_Work order_. "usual" is the word to look for; copy each line of the listing where it occurs.

_Source records_.

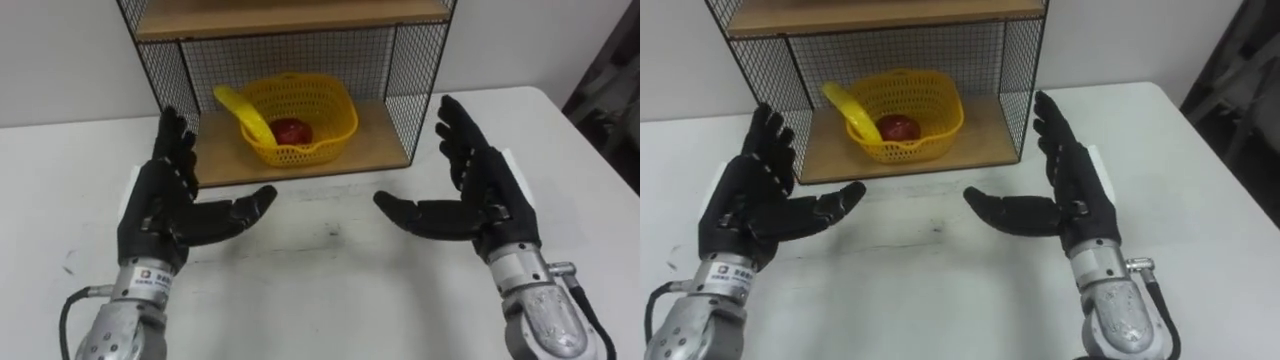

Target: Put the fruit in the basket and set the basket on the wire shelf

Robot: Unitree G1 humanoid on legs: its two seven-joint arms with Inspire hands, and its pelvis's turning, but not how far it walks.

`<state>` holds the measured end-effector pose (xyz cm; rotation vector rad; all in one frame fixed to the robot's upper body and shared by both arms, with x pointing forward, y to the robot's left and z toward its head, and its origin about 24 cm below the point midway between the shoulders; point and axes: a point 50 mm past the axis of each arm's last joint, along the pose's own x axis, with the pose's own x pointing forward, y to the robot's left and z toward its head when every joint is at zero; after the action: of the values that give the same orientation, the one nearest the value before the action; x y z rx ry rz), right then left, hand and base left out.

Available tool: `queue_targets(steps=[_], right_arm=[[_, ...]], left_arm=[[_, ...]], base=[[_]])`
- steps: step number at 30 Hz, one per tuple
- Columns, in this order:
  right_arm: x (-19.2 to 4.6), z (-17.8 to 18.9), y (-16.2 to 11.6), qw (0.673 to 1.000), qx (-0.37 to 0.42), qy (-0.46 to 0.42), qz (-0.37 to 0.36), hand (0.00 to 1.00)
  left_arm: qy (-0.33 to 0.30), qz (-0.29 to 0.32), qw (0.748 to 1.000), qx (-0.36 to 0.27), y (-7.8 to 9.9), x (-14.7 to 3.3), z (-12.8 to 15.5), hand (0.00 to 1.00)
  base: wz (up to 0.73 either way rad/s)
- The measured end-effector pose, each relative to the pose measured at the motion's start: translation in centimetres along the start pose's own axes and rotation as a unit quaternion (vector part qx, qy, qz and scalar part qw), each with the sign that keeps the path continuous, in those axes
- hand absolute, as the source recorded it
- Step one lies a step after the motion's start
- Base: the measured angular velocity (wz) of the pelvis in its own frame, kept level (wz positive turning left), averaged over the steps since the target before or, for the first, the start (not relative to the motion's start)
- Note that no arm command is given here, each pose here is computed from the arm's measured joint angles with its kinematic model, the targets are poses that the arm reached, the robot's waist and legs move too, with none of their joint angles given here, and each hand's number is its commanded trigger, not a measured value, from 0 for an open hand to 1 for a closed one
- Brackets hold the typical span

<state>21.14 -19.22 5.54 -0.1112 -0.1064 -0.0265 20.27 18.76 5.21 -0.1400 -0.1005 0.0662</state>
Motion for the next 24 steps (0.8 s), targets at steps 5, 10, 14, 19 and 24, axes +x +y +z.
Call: queue_targets(steps=[5,10,14,19,24], right_arm=[[-1.2,2.3,-4.5,0.989,-0.036,-0.064,-0.131,0.00],[-3.4,4.8,-10.2,0.941,-0.089,-0.127,-0.301,0.00],[-6.2,6.8,-14.9,0.869,-0.113,-0.162,-0.454,0.00],[-10.7,6.5,-19.1,0.767,-0.061,-0.158,-0.619,0.00],[-16.8,2.9,-21.8,0.661,-0.045,-0.047,-0.748,0.00]], left_arm=[[-0.097,0.109,0.987,0.059,3.2,-0.3,3.8,0.00],[-0.219,0.283,0.928,0.103,8.4,-2.5,8.7,0.00],[-0.290,0.443,0.837,0.134,12.7,-6.6,12.0,0.00],[-0.308,0.596,0.737,0.083,16.6,-11.4,13.0,0.00],[-0.227,0.735,0.635,0.075,21.0,-16.3,10.5,0.00]], base=[[0.02],[0.05],[0.00],[0.06],[0.06]])
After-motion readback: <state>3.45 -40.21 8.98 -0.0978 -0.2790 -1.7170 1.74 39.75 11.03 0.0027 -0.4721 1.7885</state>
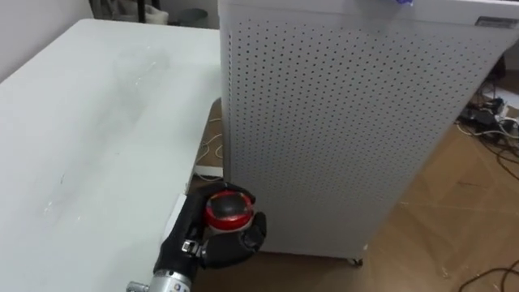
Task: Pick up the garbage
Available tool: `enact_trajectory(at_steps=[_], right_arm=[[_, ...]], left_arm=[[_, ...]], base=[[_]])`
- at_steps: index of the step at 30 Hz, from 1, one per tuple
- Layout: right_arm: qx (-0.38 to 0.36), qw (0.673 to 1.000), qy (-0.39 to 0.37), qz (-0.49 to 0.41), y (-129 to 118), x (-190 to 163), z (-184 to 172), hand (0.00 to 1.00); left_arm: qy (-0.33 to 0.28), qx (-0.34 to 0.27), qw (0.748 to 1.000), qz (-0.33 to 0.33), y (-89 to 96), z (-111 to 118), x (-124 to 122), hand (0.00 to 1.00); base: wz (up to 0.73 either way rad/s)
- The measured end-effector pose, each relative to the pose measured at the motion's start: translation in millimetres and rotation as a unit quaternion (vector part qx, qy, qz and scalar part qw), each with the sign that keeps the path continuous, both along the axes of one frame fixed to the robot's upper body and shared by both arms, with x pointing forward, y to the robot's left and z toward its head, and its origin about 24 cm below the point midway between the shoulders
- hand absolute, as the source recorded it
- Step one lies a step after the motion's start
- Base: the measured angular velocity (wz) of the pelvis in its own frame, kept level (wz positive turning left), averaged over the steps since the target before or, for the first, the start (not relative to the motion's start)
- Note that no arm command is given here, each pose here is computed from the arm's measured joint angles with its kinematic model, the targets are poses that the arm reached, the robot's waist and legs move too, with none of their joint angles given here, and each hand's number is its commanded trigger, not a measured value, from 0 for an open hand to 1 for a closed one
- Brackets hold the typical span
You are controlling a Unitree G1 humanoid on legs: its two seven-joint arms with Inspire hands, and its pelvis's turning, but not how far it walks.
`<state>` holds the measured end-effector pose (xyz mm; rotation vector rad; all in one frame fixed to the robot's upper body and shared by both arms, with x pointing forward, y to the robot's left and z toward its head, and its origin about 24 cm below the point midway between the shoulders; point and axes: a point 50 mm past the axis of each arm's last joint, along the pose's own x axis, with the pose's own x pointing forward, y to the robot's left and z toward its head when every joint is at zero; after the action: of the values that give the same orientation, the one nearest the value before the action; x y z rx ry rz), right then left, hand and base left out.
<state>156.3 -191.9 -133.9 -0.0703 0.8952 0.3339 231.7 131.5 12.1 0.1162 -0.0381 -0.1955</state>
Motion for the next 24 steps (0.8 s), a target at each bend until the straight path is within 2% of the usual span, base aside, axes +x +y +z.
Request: enact_trajectory(at_steps=[16,24], right_arm=[[-0.025,0.996,-0.083,0.007,-10,49,26,1.0],[-0.056,0.991,-0.116,0.022,-7,65,36,1.0]], left_arm=[[-0.001,0.006,0.998,-0.056,-7.6,2,-2,1.0],[0.026,0.007,0.997,-0.076,-9.3,-8,-5,1.0]], base=[[-0.1],[-0.18]])
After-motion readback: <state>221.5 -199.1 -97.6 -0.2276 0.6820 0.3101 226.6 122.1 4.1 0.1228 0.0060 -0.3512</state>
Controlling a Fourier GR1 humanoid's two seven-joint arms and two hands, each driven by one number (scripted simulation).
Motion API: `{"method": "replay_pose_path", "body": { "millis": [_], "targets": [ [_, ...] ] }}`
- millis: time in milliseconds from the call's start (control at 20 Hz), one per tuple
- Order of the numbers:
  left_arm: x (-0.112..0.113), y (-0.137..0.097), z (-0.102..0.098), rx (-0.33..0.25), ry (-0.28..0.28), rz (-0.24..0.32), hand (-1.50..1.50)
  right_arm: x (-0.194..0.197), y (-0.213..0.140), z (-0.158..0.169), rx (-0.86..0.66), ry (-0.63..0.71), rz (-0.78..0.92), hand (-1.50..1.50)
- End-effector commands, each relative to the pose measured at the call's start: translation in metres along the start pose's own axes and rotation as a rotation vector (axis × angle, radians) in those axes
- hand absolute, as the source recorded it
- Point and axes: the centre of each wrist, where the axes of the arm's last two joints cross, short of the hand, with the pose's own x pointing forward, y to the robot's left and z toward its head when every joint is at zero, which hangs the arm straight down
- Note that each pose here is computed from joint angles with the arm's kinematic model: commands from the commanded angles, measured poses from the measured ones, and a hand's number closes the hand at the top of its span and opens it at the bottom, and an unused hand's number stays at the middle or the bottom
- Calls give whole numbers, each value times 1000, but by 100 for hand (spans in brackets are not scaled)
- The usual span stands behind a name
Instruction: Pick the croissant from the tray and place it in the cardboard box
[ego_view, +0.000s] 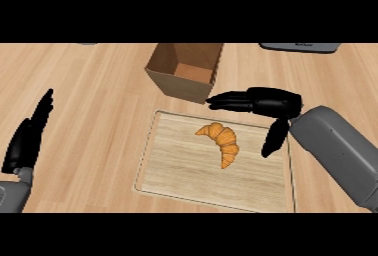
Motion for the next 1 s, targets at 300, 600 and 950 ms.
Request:
{"method": "replay_pose_path", "body": {
  "millis": [300,600,950],
  "targets": [
    [-8,3,1,20,22,-16,0,-7,-16,-65,405,37,189,-150],
    [-19,2,3,42,46,-19,0,-25,12,-87,467,40,251,-150],
    [-9,-2,-4,45,53,-2,0,-31,33,-101,485,15,268,-150]
  ]
}}
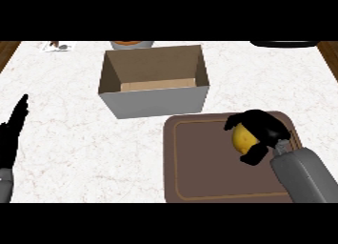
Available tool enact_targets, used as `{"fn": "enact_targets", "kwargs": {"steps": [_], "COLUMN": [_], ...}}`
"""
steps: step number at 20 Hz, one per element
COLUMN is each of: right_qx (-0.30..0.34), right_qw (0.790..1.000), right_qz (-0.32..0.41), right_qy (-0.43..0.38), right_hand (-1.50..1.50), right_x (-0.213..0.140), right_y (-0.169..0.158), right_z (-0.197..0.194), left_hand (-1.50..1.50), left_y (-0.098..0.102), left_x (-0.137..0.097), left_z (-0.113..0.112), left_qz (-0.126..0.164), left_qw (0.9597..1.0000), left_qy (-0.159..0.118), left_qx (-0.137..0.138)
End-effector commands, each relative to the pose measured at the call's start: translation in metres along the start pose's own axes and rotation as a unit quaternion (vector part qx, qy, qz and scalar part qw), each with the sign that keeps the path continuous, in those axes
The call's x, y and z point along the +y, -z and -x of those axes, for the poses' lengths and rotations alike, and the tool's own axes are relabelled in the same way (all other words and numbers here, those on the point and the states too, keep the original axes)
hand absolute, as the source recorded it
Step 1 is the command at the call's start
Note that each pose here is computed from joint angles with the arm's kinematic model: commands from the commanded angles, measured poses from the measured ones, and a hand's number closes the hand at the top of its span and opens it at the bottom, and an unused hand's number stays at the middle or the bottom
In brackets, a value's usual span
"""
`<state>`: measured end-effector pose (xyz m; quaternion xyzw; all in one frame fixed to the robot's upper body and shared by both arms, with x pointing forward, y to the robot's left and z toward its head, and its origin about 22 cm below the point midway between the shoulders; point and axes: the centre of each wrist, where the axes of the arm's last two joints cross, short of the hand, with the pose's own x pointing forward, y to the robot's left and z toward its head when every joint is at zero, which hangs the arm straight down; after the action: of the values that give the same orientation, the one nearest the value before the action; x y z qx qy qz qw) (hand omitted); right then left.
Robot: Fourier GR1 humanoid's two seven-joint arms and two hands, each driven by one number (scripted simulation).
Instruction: Pick the lemon from the tray and place it in the cardboard box
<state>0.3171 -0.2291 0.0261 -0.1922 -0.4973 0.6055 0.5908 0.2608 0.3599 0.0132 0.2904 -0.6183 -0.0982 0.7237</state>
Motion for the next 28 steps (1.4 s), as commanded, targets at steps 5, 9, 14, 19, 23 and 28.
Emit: {"fn": "enact_targets", "kwargs": {"steps": [5,9,14,19,23,28], "right_qx": [-0.001,0.202,0.325,0.372,0.331,0.279], "right_qw": [0.994,0.967,0.914,0.871,0.843,0.840], "right_qz": [0.096,0.146,0.231,0.319,0.424,0.462], "right_qy": [-0.045,0.048,0.075,0.035,-0.009,-0.056], "right_hand": [1.50,1.50,1.50,1.50,1.50,1.50], "right_x": [-0.003,0.042,0.055,0.043,0.020,0.011], "right_y": [0.031,0.004,-0.016,-0.058,-0.077,-0.098], "right_z": [-0.003,-0.031,-0.070,-0.125,-0.179,-0.232], "left_hand": [0.00,0.00,0.00,0.00,0.00,0.00], "left_y": [0.006,-0.010,-0.012,-0.016,-0.002,0.001], "left_x": [0.004,0.007,0.011,0.012,0.005,0.009], "left_z": [-0.019,0.014,0.019,0.020,-0.002,0.006], "left_qz": [-0.006,-0.022,-0.024,-0.016,-0.013,-0.018], "left_qw": [1.0000,0.9996,0.9993,0.9994,0.9999,0.9998], "left_qy": [-0.005,0.001,0.005,-0.002,-0.001,0.002], "left_qx": [-0.006,0.016,0.030,0.030,0.009,-0.001]}}
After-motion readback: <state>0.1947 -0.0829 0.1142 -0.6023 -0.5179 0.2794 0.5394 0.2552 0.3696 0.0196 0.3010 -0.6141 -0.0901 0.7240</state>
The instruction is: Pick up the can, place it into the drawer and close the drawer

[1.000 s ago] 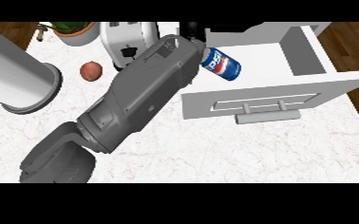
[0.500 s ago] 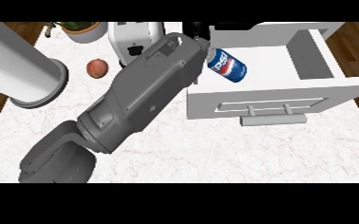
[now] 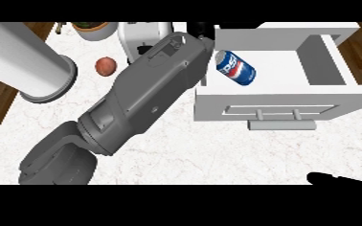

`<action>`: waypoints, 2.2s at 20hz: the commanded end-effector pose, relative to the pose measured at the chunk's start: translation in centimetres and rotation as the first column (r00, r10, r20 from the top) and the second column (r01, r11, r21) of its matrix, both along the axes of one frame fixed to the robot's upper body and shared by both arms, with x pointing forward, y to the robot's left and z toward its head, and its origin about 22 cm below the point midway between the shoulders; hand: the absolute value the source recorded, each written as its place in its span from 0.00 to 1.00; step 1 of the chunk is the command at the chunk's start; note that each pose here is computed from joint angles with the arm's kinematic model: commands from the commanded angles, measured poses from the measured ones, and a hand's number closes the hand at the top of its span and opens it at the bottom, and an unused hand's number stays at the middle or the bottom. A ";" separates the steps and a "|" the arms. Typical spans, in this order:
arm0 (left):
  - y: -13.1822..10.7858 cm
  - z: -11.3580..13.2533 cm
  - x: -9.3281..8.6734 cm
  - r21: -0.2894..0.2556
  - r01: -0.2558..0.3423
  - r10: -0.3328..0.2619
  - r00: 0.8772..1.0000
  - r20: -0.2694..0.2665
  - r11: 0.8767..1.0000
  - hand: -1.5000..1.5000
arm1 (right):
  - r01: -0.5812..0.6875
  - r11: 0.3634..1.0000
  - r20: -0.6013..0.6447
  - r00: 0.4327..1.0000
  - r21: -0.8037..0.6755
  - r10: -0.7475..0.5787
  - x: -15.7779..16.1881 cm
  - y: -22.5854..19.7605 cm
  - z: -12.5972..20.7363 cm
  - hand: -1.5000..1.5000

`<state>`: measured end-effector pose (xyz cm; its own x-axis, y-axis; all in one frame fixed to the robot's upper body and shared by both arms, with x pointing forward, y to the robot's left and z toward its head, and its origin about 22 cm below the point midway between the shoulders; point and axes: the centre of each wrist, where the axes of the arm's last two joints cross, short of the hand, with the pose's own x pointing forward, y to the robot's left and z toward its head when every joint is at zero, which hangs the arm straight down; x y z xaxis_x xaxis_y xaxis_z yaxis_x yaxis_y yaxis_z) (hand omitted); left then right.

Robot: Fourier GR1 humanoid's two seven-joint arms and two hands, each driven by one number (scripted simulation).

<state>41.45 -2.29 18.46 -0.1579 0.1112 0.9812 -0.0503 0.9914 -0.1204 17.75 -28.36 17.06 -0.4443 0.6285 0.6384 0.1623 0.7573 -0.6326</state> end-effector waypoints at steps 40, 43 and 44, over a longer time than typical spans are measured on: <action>11.6 2.9 -0.7 0.035 -0.098 0.099 0.995 -0.019 0.995 0.00 | 0.251 0.752 0.084 0.964 -0.610 -0.253 24.4 6.9 -13.4 0.00; 13.0 3.9 -0.2 0.039 -0.099 0.099 0.995 0.004 0.994 0.00 | 0.277 0.750 0.109 0.958 -0.601 -0.267 25.0 7.5 -13.5 0.00; 11.0 3.0 -0.9 0.038 -0.091 0.091 0.996 -0.005 0.995 0.00 | 0.281 0.756 0.121 0.957 -0.591 -0.262 25.4 9.8 -13.0 0.00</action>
<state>41.04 9.39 21.68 -0.1547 0.0607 0.9861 -0.1408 0.9866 -0.0828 42.88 -19.70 5.33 -0.2390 0.9697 0.0497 0.3326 0.1298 -0.9341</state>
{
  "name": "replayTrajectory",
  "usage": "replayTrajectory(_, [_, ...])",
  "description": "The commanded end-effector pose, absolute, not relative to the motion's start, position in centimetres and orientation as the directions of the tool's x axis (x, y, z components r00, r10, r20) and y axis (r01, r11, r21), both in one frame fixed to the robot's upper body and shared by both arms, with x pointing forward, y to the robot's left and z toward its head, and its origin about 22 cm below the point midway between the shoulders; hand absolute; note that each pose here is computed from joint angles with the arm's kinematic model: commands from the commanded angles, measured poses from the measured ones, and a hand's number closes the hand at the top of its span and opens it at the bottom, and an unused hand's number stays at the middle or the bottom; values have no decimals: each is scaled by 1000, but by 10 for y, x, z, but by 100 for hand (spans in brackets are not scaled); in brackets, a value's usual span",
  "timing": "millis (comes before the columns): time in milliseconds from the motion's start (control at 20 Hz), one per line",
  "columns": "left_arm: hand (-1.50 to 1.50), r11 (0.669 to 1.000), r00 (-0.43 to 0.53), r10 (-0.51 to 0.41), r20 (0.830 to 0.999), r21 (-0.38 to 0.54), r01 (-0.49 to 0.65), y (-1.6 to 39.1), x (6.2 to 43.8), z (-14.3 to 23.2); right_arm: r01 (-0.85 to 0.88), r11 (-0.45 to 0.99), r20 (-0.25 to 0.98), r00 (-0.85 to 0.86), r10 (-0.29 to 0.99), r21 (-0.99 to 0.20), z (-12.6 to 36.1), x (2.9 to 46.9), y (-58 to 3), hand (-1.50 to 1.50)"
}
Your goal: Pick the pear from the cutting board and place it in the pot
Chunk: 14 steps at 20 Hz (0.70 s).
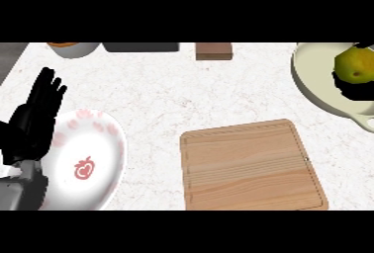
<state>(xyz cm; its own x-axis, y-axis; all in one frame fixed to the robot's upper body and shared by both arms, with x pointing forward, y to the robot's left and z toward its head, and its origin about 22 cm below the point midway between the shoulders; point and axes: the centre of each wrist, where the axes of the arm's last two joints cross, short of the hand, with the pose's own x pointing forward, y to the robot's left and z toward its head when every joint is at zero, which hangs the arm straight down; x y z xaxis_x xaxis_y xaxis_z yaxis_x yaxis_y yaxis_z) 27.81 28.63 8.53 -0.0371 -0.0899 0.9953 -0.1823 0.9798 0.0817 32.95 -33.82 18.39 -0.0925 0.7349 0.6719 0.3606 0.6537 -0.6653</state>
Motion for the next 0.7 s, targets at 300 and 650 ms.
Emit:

_Answer to the problem_.
Motion for the next 24 steps (0.8 s), a target at each bend until the straight path is within 2% of the usual span, base aside, axes +x +y +z.
- The usual span stands behind a name
In brackets, a value's usual span
  "description": "The commanded end-effector pose, absolute, not relative to the motion's start, position in centimetres and orientation as the directions of the tool's x axis (x, y, z components r00, r10, r20) and y axis (r01, r11, r21), both in one frame fixed to the robot's upper body and shared by both arms, with x pointing forward, y to the robot's left and z toward its head, and its origin about 22 cm below the point midway between the shoulders; hand absolute; note that each pose here is computed from joint angles with the arm's kinematic model: commands from the commanded angles, measured poses from the measured ones, and a hand's number closes the hand at the top of its span and opens it at the bottom, and an unused hand's number stays at the middle or the bottom; values have no decimals: each is scaled by 1000, but by 10 for y, x, z, but by 100 for hand (spans in brackets are not scaled); in brackets, a value's usual span",

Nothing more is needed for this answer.